### Assignment:
From the first line of the data down to the line bearing "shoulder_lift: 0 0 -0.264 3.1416", output every line exactly and include no pictures.

Records drawn from a dataset
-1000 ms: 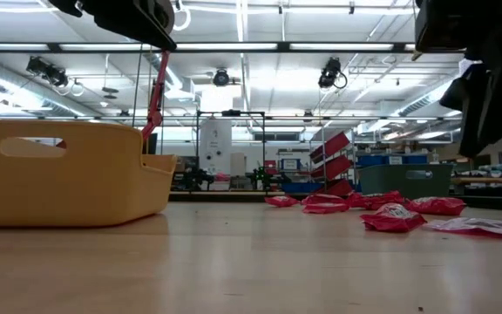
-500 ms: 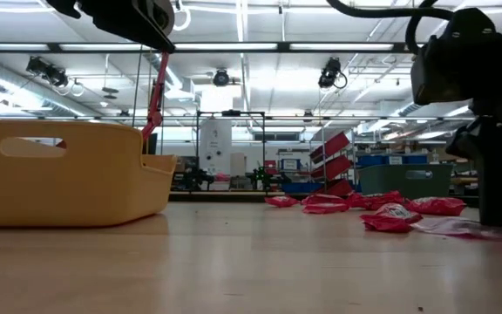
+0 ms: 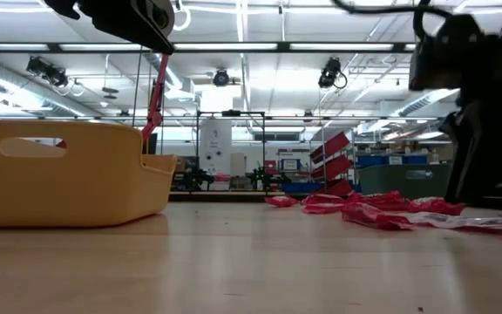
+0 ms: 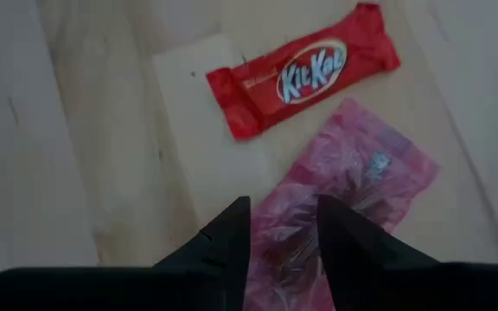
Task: Sort candy
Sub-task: Put the red candy pack into the yellow bin
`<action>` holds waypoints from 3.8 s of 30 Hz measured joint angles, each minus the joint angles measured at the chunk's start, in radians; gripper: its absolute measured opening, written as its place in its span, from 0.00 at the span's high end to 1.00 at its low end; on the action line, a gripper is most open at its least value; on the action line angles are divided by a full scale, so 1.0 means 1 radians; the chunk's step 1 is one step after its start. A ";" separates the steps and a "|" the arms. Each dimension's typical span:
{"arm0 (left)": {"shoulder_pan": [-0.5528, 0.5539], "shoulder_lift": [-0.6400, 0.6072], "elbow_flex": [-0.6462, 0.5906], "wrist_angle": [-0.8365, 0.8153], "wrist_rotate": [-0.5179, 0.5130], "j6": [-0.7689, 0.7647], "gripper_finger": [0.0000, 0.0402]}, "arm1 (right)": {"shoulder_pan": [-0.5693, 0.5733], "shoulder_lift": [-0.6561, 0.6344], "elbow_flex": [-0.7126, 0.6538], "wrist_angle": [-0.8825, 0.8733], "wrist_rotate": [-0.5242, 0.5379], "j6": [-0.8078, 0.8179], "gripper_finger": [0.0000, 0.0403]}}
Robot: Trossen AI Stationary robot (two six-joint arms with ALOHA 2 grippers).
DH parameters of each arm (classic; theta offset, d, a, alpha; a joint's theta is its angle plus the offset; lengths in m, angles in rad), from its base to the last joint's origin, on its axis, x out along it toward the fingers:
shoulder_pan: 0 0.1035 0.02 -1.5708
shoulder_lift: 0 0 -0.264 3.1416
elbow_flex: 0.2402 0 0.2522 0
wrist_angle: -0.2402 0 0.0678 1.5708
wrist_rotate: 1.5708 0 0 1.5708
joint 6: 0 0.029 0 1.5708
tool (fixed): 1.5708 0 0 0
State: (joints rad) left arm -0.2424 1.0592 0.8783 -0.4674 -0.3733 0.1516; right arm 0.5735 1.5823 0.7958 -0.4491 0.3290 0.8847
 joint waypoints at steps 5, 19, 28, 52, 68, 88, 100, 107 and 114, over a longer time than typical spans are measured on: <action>0.000 0.000 0.000 0.003 0.000 -0.003 0.78 | -0.001 -0.011 0.000 -0.008 -0.019 -0.015 0.70; 0.000 0.000 0.000 0.003 -0.001 -0.006 0.78 | 0.052 0.017 0.002 -0.041 -0.032 -0.127 0.70; 0.000 0.000 0.000 0.001 -0.001 -0.006 0.78 | 0.053 0.139 0.012 0.009 0.031 -0.113 0.71; 0.000 0.012 0.000 0.041 -0.006 0.000 0.78 | 0.011 0.049 -0.004 -0.018 0.118 -0.064 0.99; 0.000 0.207 0.000 0.343 0.192 0.280 0.78 | -0.167 -0.230 0.001 0.494 -0.117 -0.354 1.00; 0.000 0.246 0.000 0.391 0.333 0.219 0.78 | -0.388 -0.110 0.002 0.817 -0.533 -0.670 1.00; 0.000 0.246 0.000 0.401 0.341 0.158 0.78 | -0.408 -0.112 0.002 0.880 -0.537 -0.747 1.00; 0.000 0.246 0.000 0.422 0.280 0.158 0.78 | -0.407 -0.112 0.002 0.879 -0.567 -0.724 1.00; 0.001 0.246 0.000 0.411 0.223 0.158 0.78 | -0.407 -0.112 0.002 0.874 -0.567 -0.706 1.00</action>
State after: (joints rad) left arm -0.2418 1.3056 0.8783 -0.0561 -0.1501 0.3097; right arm 0.1663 1.4708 0.7975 0.4252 -0.2379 0.1789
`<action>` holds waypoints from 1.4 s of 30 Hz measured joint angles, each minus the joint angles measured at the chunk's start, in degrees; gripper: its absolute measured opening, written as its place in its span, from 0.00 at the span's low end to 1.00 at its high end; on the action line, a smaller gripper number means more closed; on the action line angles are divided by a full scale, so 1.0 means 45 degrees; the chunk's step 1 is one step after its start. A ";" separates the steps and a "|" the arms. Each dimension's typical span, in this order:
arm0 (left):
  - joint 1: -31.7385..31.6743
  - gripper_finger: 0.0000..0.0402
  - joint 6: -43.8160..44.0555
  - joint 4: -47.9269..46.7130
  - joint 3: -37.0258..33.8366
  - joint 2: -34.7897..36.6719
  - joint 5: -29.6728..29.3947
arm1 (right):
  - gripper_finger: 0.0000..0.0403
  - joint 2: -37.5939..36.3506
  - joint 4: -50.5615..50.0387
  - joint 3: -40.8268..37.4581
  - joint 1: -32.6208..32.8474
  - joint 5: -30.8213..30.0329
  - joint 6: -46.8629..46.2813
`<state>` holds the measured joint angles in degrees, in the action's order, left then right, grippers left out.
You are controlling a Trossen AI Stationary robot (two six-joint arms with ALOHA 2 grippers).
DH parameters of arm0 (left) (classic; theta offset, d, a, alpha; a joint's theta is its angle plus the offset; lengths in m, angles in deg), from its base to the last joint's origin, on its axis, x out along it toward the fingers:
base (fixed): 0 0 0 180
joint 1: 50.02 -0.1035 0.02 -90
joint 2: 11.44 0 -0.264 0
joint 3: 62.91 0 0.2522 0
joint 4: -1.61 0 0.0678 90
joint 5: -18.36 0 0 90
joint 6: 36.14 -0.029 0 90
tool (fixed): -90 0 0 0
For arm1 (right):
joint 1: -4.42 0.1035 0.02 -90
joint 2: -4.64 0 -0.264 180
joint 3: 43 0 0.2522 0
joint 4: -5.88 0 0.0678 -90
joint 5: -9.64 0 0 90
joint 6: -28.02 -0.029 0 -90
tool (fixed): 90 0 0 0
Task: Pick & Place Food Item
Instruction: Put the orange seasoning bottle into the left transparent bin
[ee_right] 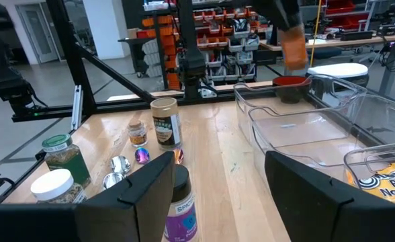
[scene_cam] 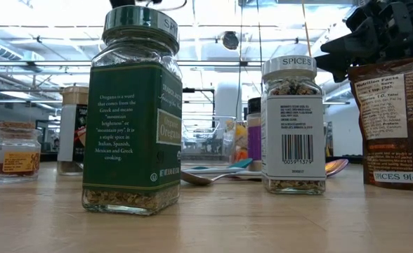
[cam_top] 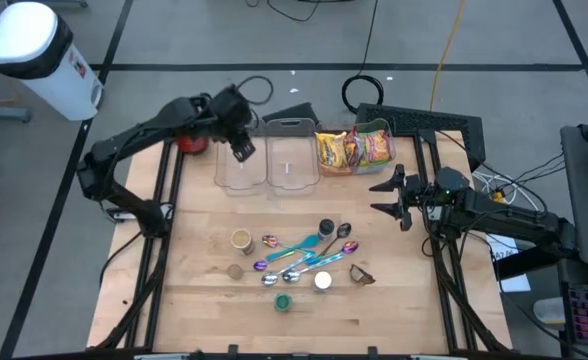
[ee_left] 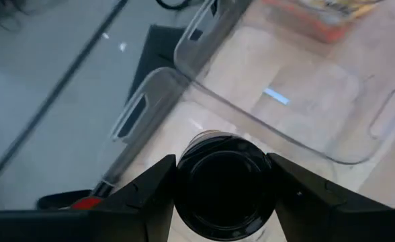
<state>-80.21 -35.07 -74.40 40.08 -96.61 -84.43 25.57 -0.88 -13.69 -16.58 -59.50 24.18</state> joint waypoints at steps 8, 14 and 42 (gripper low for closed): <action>-0.3031 0.52 -0.0586 0.2260 -0.2347 0.0000 0.1973 | 0.56 0.0000 0.0000 0.0000 -0.0003 -0.0005 0.0002; -0.4470 0.52 -0.0382 0.4267 -0.4138 0.0000 0.2884 | 0.56 -0.0001 0.0000 -0.0002 -0.0003 -0.0009 0.0002; -0.5091 0.56 0.0469 0.7332 -0.6808 0.0000 0.2050 | 0.56 0.0000 0.0005 -0.0005 -0.0003 -0.0019 0.0050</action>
<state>-103.12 -32.96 -41.41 9.44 -96.61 -75.21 25.57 -0.86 -13.71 -16.60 -59.59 24.40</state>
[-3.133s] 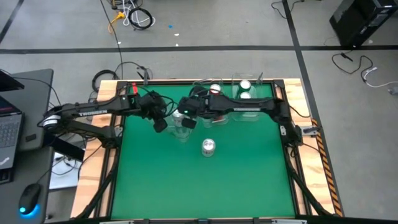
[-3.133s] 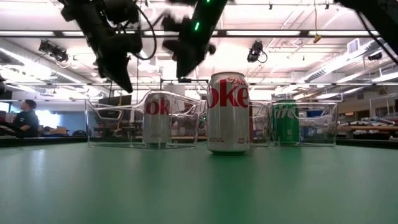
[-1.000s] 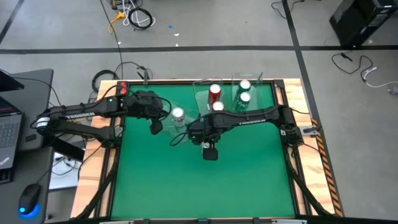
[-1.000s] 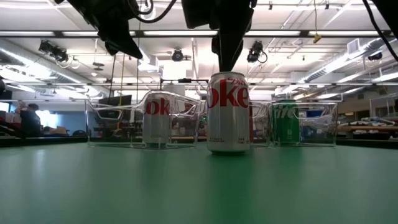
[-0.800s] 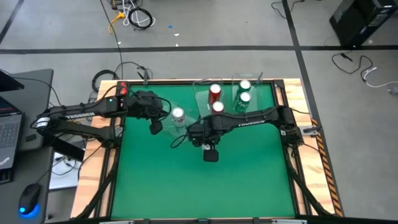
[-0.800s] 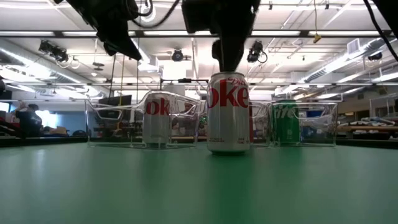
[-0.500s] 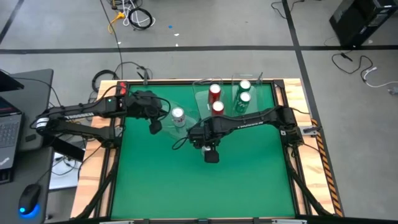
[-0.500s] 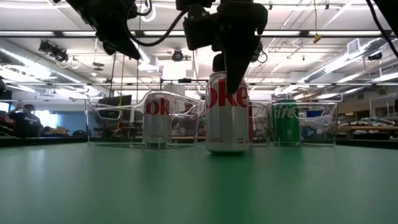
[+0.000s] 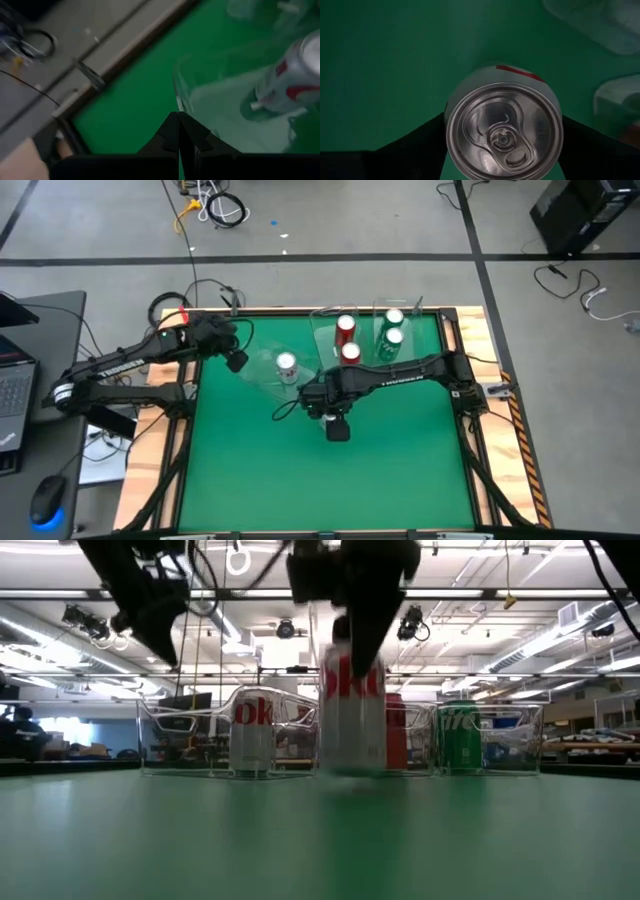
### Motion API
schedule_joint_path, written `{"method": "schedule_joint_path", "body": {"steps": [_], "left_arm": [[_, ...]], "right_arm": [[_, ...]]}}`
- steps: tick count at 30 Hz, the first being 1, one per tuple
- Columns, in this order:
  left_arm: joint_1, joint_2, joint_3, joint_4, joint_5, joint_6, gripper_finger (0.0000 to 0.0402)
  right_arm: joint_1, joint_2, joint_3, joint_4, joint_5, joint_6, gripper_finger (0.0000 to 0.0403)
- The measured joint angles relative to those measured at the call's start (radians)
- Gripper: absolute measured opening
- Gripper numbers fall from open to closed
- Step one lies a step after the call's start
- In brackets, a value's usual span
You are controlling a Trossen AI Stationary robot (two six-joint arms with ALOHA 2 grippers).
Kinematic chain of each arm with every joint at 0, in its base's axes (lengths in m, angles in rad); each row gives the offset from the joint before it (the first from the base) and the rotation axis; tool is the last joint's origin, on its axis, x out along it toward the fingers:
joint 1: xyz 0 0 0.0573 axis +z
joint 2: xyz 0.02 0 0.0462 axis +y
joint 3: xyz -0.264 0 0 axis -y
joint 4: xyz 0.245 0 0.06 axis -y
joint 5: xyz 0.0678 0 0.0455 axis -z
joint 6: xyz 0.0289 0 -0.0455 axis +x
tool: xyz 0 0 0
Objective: Sort soda cans
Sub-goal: Put the red-silver soda can into the left transparent bin
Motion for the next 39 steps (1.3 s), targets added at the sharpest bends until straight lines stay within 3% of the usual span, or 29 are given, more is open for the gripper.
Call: {"method": "schedule_joint_path", "body": {"steps": [7, 11, 15, 26, 39], "left_arm": [[0.127, 0.021, -0.094, 0.076, 0.076, 0.033, 0.0000], [0.176, 0.021, -0.123, 0.086, 0.164, 0.050, 0.0000], [0.194, 0.021, -0.165, 0.085, 0.265, 0.052, 0.0000], [0.192, 0.019, -0.203, 0.132, 0.301, 0.054, 0.0000], [0.191, 0.019, -0.203, 0.149, 0.332, 0.072, 0.0000]], "right_arm": [[0.040, -0.006, 0.265, -0.162, 0.051, -0.009, 0.0305], [0.036, -0.009, 0.412, -0.141, 0.175, -0.049, 0.0304], [-0.019, -0.009, 0.439, -0.026, 0.256, -0.109, 0.0304], [-0.197, 0.060, 0.426, -0.024, 0.073, -0.153, 0.0304], [-0.214, 0.093, 0.422, -0.038, 0.012, -0.150, 0.0304]]}}
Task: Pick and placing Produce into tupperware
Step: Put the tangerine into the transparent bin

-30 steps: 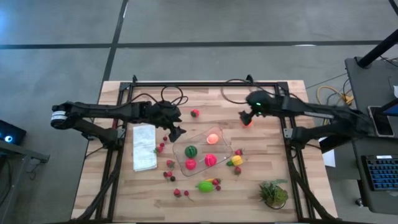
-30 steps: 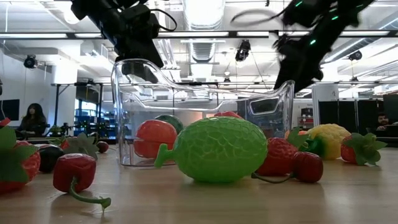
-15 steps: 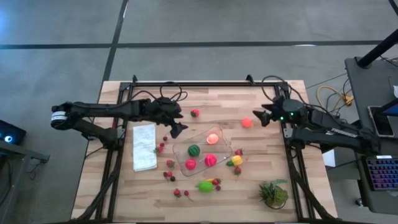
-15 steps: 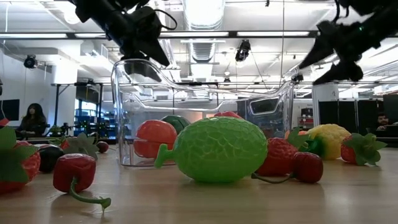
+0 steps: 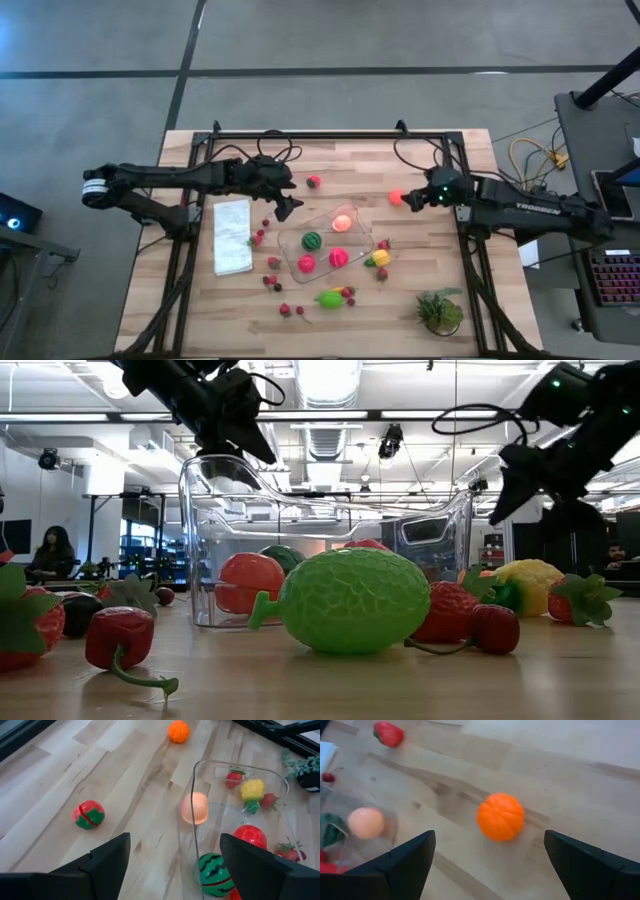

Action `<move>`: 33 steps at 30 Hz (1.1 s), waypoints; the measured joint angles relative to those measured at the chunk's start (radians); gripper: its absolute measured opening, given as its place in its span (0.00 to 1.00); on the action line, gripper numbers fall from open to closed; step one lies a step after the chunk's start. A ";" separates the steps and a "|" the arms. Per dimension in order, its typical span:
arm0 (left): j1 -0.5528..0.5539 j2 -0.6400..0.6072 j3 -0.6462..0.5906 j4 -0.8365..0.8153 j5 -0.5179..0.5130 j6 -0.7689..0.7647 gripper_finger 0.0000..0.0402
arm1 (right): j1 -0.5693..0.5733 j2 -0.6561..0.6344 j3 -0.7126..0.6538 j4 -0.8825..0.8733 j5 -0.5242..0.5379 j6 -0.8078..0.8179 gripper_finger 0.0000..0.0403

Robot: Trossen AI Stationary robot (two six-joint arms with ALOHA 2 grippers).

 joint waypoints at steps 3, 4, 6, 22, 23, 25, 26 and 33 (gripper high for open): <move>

### Answer area:
-1000 ms: 
-500 ms: 
+0 ms: 
+0 ms: 
Task: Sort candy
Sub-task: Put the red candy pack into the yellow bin
`<action>` holds waypoints from 3.8 s of 30 Hz measured joint angles, each minus the joint angles measured at the chunk's start, in radians; gripper: its absolute measured opening, written as its place in its span, from 0.00 at the span's high end to 1.00 at its low end; on the action line, a gripper is most open at its least value; on the action line angles are divided by a full scale, so 1.0 means 1 radians; the chunk's step 1 is one step after its start. A ";" separates the steps and a "|" the arms. Each dimension's typical span:
{"arm0 (left)": {"shoulder_pan": [-0.5528, 0.5539], "shoulder_lift": [-0.6400, 0.6072], "elbow_flex": [-0.6462, 0.5906], "wrist_angle": [-0.8365, 0.8153], "wrist_rotate": [-0.5179, 0.5130], "j6": [-0.7689, 0.7647], "gripper_finger": [0.0000, 0.0402]}, "arm1 (right)": {"shoulder_pan": [-0.5693, 0.5733], "shoulder_lift": [-0.6561, 0.6344], "elbow_flex": [-0.7126, 0.6538], "wrist_angle": [-0.8825, 0.8733], "wrist_rotate": [-0.5242, 0.5379], "j6": [-0.8078, 0.8179], "gripper_finger": [0.0000, 0.0403]}}
Robot: Trossen AI Stationary robot (two six-joint arms with ALOHA 2 grippers).
DH parameters of each arm (classic; theta offset, d, a, alpha; a joint's theta is its angle plus the offset; lengths in m, angles in rad), from its base to the last joint's origin, on its axis, x out along it toward the fingers:
shoulder_pan: 0 0.1035 0.02 -1.5708
shoulder_lift: 0 0 -0.264 3.1416

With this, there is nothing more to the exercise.